Spending more than 20 years honing production and manufacturing, metalsmithing and craftsmanship, he’s abided by a personal mantra: ABL.

Always be learning.

“I guess I hate being bored,” he said. “If you’re not looking at the next growth step in your own leadership skills and getting better at the things that make you and your team successful, then you’re not going upward.”

Neirby was encouraged by mentors to seek additional business education to expand his business and financial acumen. Three years later, he was named CEO of Montana Silversmiths, a Montana-based Western fashion label based in Columbus in its 50th year of business.  In his new role, Neirby now leads the multimillion-dollar private equity company and continues to focus on expanding his leadership skills.

“Life is all about the mentors and leaders you have around you, and I’ve been lucky to have surrounded myself with both my entire career,” Neirby said. “So, when people who I really respect suggested I seek an MBA, I thought long and hard and knew this was the next step for me.”

Montana Silversmiths has an employee program that financially supports professional development and education. But Neirby wanted to fund the MBA himself.

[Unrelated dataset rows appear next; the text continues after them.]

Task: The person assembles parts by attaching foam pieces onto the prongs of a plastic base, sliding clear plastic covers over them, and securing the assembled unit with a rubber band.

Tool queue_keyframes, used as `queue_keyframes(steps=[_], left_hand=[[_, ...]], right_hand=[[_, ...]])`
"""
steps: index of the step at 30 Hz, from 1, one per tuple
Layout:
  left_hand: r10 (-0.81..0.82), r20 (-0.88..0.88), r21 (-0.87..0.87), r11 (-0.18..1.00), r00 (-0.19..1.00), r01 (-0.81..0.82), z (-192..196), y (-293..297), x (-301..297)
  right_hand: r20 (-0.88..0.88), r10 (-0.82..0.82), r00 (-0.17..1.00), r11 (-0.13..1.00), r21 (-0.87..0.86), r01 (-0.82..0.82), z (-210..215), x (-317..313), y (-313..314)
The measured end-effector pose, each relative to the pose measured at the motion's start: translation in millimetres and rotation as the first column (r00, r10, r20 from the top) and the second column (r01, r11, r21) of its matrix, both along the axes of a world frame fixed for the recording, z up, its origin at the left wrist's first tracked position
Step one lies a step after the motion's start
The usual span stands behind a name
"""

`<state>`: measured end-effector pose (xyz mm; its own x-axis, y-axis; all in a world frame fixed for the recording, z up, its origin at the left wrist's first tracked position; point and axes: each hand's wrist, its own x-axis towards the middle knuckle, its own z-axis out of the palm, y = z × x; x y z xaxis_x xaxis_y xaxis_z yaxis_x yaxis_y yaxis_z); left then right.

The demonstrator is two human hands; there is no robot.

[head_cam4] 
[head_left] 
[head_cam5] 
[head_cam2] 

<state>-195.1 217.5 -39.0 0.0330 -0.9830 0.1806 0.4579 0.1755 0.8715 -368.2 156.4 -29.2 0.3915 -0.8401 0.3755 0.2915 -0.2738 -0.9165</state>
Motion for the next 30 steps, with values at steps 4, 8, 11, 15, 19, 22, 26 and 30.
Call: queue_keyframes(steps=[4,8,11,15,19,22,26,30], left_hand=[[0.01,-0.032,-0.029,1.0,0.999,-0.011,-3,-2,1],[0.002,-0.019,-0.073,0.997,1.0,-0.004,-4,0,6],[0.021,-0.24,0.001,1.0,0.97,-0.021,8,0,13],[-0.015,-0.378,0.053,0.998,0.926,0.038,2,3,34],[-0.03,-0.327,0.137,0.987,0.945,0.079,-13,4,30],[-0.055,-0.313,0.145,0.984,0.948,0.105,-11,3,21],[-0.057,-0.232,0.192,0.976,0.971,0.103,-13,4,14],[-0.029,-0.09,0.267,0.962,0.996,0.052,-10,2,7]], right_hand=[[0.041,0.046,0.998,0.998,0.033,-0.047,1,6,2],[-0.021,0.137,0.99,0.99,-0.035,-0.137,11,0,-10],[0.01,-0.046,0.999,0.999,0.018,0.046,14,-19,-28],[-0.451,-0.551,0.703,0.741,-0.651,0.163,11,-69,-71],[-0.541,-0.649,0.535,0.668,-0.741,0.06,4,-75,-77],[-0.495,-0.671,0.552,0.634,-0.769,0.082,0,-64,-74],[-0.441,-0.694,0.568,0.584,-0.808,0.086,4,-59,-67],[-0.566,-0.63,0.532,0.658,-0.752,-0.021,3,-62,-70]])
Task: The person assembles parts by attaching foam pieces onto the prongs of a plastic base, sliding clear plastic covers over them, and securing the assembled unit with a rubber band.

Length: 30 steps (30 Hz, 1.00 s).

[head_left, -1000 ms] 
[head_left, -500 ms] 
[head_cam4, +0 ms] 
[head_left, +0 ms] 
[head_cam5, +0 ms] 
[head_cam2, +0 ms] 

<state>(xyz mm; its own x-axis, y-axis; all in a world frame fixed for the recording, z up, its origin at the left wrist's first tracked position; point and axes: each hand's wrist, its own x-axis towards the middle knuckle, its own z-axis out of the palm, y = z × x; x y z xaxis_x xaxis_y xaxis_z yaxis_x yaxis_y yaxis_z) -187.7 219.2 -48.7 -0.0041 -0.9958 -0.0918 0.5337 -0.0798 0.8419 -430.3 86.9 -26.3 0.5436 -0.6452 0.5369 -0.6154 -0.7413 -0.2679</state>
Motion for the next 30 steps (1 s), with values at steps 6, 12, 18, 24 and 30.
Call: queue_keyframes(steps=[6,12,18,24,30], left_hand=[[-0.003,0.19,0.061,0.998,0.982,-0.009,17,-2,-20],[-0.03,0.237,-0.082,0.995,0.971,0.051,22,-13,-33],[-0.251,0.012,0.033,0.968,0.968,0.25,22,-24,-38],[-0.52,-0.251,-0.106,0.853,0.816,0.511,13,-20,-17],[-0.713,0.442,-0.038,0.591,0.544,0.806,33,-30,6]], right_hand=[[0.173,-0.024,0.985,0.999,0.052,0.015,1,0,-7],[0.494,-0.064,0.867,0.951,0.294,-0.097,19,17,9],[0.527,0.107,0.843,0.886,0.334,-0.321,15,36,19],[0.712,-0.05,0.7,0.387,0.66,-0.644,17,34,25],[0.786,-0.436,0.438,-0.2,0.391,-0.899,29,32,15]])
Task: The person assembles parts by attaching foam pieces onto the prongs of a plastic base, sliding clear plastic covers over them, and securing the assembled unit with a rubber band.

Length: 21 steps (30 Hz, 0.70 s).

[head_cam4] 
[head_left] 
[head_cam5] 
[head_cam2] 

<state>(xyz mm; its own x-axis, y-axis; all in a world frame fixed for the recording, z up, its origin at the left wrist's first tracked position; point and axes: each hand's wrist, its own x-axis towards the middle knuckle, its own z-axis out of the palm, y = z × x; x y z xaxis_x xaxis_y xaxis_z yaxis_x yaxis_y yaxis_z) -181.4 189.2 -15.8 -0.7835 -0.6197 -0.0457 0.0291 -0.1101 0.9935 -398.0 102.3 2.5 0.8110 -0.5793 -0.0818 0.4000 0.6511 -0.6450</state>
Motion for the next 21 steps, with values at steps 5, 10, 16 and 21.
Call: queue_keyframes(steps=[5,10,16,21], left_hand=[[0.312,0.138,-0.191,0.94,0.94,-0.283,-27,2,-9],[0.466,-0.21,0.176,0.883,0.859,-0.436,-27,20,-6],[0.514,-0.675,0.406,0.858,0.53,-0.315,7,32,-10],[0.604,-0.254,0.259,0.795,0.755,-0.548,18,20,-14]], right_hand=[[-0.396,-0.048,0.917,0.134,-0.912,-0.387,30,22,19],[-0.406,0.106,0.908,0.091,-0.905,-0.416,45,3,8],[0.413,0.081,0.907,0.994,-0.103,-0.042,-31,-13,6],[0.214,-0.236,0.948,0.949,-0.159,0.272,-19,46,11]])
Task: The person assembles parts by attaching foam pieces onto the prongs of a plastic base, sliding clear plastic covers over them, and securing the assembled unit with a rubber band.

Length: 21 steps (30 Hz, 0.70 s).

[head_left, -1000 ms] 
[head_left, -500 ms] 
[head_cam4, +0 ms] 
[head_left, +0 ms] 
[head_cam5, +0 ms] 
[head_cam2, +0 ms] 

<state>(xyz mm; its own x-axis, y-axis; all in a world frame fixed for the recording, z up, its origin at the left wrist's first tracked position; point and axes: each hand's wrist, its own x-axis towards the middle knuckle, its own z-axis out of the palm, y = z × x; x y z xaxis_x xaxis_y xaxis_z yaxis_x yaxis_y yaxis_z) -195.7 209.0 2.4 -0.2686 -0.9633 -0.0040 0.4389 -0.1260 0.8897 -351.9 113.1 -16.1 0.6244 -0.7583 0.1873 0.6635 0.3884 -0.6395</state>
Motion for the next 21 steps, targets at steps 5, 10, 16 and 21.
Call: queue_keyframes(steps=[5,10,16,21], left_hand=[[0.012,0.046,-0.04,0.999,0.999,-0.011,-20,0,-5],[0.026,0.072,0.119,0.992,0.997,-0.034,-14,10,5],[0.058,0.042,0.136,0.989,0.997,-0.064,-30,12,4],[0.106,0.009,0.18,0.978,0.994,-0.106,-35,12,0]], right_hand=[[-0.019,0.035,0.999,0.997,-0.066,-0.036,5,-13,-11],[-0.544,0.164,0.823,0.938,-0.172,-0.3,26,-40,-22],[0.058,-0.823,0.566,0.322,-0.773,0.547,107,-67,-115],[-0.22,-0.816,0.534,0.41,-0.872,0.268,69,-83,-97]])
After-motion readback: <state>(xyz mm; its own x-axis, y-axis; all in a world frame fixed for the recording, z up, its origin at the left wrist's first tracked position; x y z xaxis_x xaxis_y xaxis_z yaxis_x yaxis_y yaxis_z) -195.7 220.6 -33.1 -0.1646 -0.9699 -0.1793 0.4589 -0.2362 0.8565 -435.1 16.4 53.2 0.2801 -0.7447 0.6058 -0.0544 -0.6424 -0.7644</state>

“It was important to me that I own this and that I do it myself,” he said.  “I wanted the MBA program to be Montana-based, so it was UM all the way.”

So Neirby enrolled in UM’s Master of Business Administration in the College of Business. The MBA program is purposefully designed for flexibility. Students can select remote instruction and tailor the classroom delivery to meet them where they are. He chose to complete the program fully remote in Columbus.

Balancing a full-time job, a spouse and two kids and about 15 to 20 hours of coursework a week wasn’t easy, but the three-year program provided Neirby the rich training and skills he now counts as necessary.

He said UM business classes taught by Professors Jakki Mohr, Theresa Floyd and Michael Harrington were particularly impactful in the areas of fundamental business law, accounting, high-tech marketing and organizational management.

“The classes I took were outstanding, and I really respect the faculty because they make you work hard, no question,” Neirby said. “For someone like me, coming from the arts, everything is explained at a level and in layman’s terms in a way that’s directly applicable.”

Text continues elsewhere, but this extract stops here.